This is a Google interview question: Given 2 machines, each having 64 GB RAM, containing all integers (8 byte), sort the entire 128 GB data. You may assume a small amount of add
There are already answers for the 2 machine case.
I'm assuming that the 128GB of data to be sorted is stored as a single file on a single hard drive (or any external device). No matter how many machines or hard drives are used, the time it takes to read the original 128GB file and write the sorted 128GB file remains the same. The only savings occurs during the internal ram based sorts to create chunks of sorted data. The time it takes to merge with n+1 hard drives to do a n-way merge into a single sorted 128GB file onto the remaining hard drive again remains the same, limited by the time it takes to write the 128GB sorted file onto that remaining hard drive.

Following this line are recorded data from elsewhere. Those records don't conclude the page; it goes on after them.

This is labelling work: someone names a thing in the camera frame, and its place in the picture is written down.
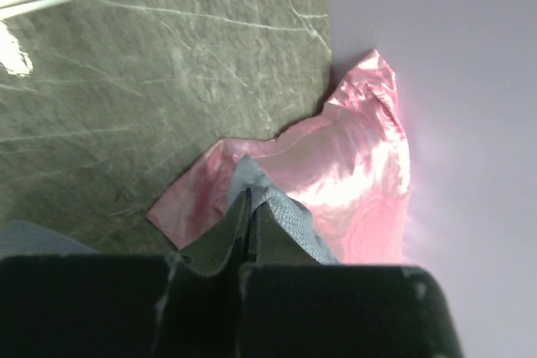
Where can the pink satin rose pillow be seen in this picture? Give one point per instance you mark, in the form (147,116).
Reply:
(349,165)

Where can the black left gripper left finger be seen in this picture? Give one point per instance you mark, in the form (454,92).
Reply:
(98,305)

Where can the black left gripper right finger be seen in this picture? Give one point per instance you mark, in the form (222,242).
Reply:
(313,310)

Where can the blue green brown pillowcase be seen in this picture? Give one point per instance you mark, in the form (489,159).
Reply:
(290,215)

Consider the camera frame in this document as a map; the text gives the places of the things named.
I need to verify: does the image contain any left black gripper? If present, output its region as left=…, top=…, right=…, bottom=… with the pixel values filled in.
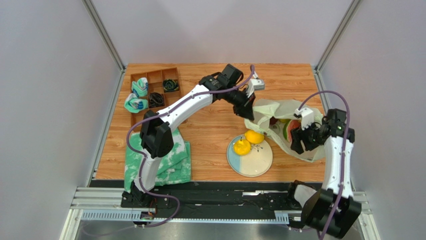
left=223, top=85, right=255, bottom=121

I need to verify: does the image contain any fake watermelon slice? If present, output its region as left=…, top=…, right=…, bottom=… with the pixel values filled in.
left=282, top=119, right=301, bottom=143

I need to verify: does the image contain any avocado print plastic bag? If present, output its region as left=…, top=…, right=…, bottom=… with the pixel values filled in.
left=244, top=99, right=325, bottom=163

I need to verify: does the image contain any dark red fake fruit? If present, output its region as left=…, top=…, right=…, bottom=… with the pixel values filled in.
left=269, top=117, right=279, bottom=126

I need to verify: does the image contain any yellow fake lemon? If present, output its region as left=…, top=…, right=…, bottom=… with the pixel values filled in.
left=244, top=129, right=265, bottom=145

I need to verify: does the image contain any yellow fake pear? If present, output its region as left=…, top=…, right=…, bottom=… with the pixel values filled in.
left=233, top=137, right=251, bottom=156

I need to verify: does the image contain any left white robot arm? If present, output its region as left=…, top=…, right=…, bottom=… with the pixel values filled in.
left=126, top=64, right=256, bottom=194

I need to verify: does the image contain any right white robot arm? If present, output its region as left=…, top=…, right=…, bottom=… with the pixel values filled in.
left=287, top=107, right=362, bottom=239

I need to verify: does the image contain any blue cream ceramic plate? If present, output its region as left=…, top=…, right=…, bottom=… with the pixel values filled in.
left=226, top=134, right=273, bottom=178

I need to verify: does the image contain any dark green rolled sock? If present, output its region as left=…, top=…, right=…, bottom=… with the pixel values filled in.
left=162, top=79, right=180, bottom=93

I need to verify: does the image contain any wooden compartment tray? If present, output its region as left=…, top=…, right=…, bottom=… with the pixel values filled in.
left=130, top=67, right=184, bottom=126

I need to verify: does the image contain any black rolled sock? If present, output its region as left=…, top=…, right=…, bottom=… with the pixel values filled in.
left=148, top=92, right=165, bottom=108

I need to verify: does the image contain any green white tie-dye cloth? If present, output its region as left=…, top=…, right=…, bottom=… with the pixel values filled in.
left=124, top=129, right=192, bottom=192

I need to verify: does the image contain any teal white rolled sock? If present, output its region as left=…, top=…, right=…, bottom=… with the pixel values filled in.
left=131, top=77, right=149, bottom=98

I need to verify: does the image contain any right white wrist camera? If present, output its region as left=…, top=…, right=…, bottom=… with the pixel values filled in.
left=294, top=107, right=315, bottom=131

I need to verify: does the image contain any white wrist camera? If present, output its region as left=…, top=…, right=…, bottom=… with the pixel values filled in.
left=294, top=107, right=315, bottom=131
left=246, top=72, right=266, bottom=98

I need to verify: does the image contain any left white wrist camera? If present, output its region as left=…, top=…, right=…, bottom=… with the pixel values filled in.
left=246, top=72, right=266, bottom=98

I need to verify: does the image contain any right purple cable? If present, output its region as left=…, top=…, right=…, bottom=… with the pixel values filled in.
left=287, top=90, right=351, bottom=240

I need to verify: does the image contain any purple cable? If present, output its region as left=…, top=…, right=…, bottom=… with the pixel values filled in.
left=287, top=90, right=351, bottom=240
left=125, top=64, right=256, bottom=229

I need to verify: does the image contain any aluminium frame post right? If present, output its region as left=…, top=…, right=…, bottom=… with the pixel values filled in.
left=315, top=0, right=363, bottom=73

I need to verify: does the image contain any aluminium frame post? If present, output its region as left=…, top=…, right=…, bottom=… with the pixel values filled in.
left=315, top=0, right=363, bottom=73
left=82, top=0, right=126, bottom=72

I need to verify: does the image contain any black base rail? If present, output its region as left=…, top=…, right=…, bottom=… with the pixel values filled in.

For n machines, the data would be split up into 128GB/n chunks. Each of the machines could alternate reading sub-chunks, perhaps 64MB at a time, to reduce random access overhead, so that the "last" machine isn't waiting for all of the prior machines to read all of their chunks before it even starts.
For n machines (64GB ram each) and n+1 hard drives with n >= 4, a radix sort with O(n) time complexity could be used by each machine to create 32GB or smaller chunks on the n working hard drives at the same time, followed by a n-way merge onto the destination hard drive.
There's a point of diminishing returns limiting the benefit of larger n. Somewhere beyond n > 16, the internal merge throughput could become greater than disk I/O bandwidth. If the merge process is cpu bound rather than I/O bound, there's a trade off in cpu overhead for the time it take to create chunks in parallel versus the merge overhead greater than I/O time.